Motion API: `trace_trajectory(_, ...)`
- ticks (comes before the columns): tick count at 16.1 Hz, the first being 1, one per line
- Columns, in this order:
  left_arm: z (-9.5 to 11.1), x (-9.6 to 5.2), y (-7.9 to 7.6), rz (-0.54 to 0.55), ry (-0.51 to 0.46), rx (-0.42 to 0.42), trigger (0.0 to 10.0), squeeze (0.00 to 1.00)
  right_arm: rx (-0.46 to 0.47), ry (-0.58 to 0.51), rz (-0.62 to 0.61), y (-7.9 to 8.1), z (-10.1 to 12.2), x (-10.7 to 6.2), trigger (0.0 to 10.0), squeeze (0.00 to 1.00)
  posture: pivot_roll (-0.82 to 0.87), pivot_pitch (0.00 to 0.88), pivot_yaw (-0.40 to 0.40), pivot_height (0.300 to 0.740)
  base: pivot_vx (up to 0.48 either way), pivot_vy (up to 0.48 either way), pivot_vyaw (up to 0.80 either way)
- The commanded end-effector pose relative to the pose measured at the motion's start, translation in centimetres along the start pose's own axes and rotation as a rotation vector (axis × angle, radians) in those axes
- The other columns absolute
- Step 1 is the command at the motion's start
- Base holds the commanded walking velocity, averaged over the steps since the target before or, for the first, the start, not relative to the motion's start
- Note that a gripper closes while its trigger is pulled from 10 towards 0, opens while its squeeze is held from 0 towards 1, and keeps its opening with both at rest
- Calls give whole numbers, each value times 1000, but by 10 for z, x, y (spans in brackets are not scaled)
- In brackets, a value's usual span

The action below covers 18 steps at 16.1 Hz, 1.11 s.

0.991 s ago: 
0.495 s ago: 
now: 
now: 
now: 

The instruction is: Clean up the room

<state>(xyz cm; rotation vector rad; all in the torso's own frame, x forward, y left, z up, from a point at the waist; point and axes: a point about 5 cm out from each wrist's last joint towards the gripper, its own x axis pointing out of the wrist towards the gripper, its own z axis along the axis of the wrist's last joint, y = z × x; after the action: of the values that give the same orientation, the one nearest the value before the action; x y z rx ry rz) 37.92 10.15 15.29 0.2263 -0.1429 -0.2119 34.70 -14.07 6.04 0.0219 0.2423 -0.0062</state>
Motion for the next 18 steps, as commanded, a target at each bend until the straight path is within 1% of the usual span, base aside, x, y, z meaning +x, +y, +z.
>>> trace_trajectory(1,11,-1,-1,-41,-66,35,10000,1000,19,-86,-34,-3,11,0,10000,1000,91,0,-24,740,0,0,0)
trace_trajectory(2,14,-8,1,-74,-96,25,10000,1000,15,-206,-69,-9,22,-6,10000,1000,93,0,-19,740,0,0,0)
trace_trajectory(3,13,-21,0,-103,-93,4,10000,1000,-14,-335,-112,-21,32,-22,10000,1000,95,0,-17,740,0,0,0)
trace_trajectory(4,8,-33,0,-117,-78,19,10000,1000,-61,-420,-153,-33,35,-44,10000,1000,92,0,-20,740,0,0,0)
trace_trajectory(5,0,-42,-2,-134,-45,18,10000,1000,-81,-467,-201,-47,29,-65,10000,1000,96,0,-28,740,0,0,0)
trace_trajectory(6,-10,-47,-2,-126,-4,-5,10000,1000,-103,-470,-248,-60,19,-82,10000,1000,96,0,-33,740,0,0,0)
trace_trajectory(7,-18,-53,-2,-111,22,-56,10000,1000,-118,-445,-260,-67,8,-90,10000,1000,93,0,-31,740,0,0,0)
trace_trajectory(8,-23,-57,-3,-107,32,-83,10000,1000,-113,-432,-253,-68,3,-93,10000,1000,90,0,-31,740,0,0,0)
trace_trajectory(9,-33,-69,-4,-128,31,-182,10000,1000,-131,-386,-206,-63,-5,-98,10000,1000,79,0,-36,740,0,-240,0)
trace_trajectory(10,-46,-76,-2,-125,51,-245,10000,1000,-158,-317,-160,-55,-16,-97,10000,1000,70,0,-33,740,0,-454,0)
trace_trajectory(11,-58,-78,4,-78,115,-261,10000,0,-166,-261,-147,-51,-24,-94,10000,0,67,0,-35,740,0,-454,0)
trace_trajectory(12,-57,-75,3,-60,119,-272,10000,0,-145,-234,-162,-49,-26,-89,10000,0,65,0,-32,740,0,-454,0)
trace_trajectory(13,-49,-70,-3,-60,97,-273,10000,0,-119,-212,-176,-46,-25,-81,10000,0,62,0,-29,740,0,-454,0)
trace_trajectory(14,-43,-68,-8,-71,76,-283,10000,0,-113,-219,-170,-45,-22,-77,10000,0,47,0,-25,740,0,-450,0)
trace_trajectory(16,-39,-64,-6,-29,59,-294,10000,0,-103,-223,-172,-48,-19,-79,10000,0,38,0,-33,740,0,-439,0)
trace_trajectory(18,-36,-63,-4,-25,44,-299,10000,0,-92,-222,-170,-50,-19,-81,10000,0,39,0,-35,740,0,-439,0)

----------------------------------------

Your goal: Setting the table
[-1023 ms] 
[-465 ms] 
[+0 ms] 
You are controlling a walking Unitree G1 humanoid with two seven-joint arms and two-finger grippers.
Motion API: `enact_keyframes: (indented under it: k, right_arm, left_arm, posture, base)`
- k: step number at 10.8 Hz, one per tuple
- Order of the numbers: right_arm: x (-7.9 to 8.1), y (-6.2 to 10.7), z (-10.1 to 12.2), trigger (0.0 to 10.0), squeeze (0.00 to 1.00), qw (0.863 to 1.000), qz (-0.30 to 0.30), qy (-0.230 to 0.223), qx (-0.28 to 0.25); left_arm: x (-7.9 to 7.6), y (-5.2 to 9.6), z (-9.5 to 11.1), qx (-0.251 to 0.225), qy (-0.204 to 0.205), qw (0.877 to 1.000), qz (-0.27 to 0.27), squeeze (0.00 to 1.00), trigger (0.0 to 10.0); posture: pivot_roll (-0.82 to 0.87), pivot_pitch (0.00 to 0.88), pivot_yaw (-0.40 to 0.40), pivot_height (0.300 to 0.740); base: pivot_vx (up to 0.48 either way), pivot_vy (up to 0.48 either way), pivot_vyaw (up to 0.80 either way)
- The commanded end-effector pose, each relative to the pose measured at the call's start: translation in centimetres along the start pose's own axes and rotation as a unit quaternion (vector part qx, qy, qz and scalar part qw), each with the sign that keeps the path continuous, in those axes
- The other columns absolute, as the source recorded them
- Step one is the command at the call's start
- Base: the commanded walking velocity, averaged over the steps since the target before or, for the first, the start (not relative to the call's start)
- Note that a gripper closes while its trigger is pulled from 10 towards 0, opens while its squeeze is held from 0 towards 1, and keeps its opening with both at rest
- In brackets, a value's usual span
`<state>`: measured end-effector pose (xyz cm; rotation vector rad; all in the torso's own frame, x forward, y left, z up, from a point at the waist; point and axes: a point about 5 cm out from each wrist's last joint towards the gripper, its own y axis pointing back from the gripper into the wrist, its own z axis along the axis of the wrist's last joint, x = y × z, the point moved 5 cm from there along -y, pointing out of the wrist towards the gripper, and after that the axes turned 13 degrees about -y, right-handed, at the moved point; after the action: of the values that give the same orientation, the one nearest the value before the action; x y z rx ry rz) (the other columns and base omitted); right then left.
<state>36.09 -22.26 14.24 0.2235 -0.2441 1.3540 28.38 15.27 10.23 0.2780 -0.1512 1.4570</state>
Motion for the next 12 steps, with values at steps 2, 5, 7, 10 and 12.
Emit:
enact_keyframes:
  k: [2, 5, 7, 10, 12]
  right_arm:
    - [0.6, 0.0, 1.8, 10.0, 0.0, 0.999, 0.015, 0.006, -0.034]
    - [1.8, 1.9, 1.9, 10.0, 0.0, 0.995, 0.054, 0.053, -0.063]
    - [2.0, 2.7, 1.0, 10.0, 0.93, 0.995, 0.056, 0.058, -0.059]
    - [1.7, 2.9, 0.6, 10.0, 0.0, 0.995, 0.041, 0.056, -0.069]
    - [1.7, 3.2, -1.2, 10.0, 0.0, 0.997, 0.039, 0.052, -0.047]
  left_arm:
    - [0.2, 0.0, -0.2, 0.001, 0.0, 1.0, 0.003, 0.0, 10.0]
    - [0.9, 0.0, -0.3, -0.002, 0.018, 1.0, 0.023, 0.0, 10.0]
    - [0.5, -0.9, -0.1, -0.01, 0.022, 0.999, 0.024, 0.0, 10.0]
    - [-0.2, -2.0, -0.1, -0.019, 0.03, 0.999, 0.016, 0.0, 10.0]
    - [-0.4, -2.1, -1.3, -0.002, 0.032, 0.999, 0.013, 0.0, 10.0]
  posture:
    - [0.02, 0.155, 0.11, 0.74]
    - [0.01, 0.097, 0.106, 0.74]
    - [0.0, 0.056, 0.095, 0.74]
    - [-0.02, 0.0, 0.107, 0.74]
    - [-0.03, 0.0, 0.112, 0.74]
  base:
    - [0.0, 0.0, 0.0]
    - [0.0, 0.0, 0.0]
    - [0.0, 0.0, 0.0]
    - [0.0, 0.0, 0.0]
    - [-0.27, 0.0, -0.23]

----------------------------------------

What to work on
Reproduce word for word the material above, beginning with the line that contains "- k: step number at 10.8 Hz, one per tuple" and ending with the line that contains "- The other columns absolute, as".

Answer
- k: step number at 10.8 Hz, one per tuple
- Order of the numbers: right_arm: x (-7.9 to 8.1), y (-6.2 to 10.7), z (-10.1 to 12.2), trigger (0.0 to 10.0), squeeze (0.00 to 1.00), qw (0.863 to 1.000), qz (-0.30 to 0.30), qy (-0.230 to 0.223), qx (-0.28 to 0.25); left_arm: x (-7.9 to 7.6), y (-5.2 to 9.6), z (-9.5 to 11.1), qx (-0.251 to 0.225), qy (-0.204 to 0.205), qw (0.877 to 1.000), qz (-0.27 to 0.27), squeeze (0.00 to 1.00), trigger (0.0 to 10.0); posture: pivot_roll (-0.82 to 0.87), pivot_pitch (0.00 to 0.88), pivot_yaw (-0.40 to 0.40), pivot_height (0.300 to 0.740); base: pivot_vx (up to 0.48 either way), pivot_vy (up to 0.48 either way), pivot_vyaw (up to 0.80 either way)
- The commanded end-effector pose, each relative to the pose measured at the call's start: translation in centimetres along the start pose's own axes and rotation as a unit quaternion (vector part qx, qy, qz and scalar part qw), each with the sign that keeps the path continuous, in those axes
- The other columns absolute, as the source recorded them

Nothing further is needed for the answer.